Courtesy of Ryan McFadin
At times, the whole bearded-folk-singer thing seems a little overdone. Columbus’ Ryan McFadin has taken that stereotype and turned it around.
Yes, he sports the classic folk-singer beard, but McFadin is putting his own touches on the genre.
Looking to strip his music of conventional clarity, the fourth-year in philosophy scales back his reliance on recording technology, he said. Taking a different outlook than the majority of folk and blues singers, McFadin seems to have found a niche in bare basics music.
Recording all his own songs on an analog 8-track he bought off eBay, McFadin embraces the less-than-perfect quality, he said.
“I like the idea of listening to something in the analog tone,” McFadin said.
When recording, he plays and records several different tracks, which he then overlays on top of one another, he said. But when playing live shows, he only brings his acoustic guitar in order to achieve a different kind of performance than his recorded tracks.
“When you are playing folk music, it’s easier to have an acoustic guitar and you singing,” McFadin said. “I feel like it makes it more personal.”
Aside from making his music feel personal, McFadin is looking to create more than just catchy music, said former bandmate Spencer Gardner. The two played together in the band The Lampshades until the members got too busy to maintain it.
“He hates Top 40 radio, and not just to be a hipster,” Gardner said. “He wanted to make his own sound.”
McFadin has taken what was once his bluesy sideshow and made it his main act. Blues and folk music started out as a personal endeavor for him, and now he is playing solo shows, Gardner said.
Getting back to the basics of technology, the emerging artist also pushes the blues and folk genre itself back to basics.
“I feel like there’s something golden about the ’60s,” McFadin said.
He cites Bob Dylan and Cat Stevens as his main influences and said a lot of music is “lacking the same feeling of the ’60s.”

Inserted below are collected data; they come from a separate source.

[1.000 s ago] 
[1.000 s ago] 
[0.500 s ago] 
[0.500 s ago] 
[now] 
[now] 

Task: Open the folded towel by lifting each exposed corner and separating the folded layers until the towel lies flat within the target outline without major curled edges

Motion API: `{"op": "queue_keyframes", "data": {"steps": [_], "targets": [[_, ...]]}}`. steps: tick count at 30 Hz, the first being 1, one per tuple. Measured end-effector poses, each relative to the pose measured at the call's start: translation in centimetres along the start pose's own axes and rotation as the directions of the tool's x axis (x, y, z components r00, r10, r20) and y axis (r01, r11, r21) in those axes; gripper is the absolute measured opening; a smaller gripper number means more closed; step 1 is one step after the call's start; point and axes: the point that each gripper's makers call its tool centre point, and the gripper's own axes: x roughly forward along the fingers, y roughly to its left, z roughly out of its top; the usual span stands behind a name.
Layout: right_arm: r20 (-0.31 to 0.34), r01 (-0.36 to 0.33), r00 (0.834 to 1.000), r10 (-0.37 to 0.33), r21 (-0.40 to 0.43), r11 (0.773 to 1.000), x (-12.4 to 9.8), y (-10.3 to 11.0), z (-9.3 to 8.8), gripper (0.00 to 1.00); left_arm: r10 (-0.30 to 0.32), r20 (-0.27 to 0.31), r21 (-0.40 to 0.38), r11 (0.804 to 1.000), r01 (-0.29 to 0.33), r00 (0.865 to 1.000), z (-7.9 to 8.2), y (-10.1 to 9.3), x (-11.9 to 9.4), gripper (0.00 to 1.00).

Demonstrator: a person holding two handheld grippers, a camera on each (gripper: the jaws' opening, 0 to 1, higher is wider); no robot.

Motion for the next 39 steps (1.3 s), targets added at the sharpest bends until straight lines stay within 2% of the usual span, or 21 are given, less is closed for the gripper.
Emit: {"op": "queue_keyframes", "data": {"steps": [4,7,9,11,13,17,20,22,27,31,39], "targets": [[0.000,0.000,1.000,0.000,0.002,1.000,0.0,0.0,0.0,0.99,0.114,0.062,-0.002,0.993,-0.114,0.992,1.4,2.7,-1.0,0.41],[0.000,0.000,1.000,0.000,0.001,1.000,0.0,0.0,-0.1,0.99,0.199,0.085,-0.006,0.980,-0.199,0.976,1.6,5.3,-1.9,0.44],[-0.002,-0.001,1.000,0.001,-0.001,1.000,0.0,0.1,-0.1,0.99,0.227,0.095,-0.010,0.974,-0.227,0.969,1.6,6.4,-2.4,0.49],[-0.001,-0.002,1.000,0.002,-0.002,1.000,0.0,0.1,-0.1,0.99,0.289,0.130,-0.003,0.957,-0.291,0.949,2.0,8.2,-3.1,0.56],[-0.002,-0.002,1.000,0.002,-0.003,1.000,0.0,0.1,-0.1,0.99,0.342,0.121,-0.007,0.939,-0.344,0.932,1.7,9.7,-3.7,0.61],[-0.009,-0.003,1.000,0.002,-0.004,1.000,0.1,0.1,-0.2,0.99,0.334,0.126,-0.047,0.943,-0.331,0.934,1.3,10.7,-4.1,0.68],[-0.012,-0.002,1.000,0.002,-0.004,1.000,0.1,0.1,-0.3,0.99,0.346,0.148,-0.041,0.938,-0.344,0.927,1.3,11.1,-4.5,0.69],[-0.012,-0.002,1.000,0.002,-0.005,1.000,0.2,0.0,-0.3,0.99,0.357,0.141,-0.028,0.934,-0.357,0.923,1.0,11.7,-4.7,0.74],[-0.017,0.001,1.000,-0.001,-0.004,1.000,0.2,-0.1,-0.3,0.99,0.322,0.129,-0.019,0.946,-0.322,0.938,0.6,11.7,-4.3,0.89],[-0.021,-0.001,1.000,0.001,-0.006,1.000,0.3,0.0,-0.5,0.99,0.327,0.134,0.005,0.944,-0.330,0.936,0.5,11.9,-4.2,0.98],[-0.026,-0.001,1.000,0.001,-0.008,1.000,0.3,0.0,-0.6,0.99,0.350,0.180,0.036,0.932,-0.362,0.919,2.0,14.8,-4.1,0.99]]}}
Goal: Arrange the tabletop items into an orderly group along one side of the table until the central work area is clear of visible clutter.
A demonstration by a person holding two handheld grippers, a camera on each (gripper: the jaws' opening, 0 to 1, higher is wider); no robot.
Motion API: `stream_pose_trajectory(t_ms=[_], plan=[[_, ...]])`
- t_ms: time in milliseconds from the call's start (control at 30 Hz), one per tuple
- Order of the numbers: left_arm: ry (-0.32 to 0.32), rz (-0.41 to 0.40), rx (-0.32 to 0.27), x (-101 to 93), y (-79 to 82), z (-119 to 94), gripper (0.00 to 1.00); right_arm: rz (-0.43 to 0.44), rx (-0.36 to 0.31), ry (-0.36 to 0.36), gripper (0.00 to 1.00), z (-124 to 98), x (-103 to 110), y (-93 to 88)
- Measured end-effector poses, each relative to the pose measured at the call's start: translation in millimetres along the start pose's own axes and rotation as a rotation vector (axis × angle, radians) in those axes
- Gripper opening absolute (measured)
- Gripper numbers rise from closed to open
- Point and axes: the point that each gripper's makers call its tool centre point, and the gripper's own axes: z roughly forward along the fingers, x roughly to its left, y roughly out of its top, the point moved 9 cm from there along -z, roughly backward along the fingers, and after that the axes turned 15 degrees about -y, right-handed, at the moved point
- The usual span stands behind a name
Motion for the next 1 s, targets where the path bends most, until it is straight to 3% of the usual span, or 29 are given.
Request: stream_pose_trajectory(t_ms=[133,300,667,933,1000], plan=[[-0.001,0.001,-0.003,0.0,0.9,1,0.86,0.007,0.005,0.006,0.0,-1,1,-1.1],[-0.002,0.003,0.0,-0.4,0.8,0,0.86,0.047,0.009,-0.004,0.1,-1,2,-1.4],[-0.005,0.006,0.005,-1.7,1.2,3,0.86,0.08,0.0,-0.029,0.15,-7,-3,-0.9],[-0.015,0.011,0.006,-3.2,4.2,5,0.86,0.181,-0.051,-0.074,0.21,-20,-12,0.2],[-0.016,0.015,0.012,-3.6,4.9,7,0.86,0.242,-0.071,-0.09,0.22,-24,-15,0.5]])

“He does a lot of different things but is very influenced by folk music and heavy blues,” Gardner said.
The singer has released two sets of songs on SoundCloud, including an entirely instrumental track, “Jam.”
Having played in several bands, he is not at a loss for experience. He also plays in Muddy River Reverends – a more bluesy band than his unaccompanied act, he said.
“I like to think that I am a punk kind of guy and Ryan likes blues, but we can both appreciate our styles at the same time, and what it does is create this really raw style,” said Muddy River Reverends’ vocalist Dan Watson.
McFadin’s music is heavily rooted in the feeling it creates, he said, and it’s all about emotion.
“When I make a record, I have a certain feeling, or whatever, that I feel when I am writing a song that I try and convey as best as possible,” McFadin said.
“It seems to be the great musical struggle to get music out of your head and out to people, and he seems to be good at that,” Gardner said.
McFadin has been displaying that ability throughout Columbus, having played at The Basement, Skully’s Music-Diner, and Scarlet & Grey Cafe, and later this year plans to take his act outside of Ohio, he said.
McFadin said he has scored a spot at a bluegrass, blues festival in Macon, Ga., in August.
“I’m not the best singer. I’m not the best guitar player, but I feel like for whatever reason I am able to write songs that, I don’t know, express emotions,” McFadin said.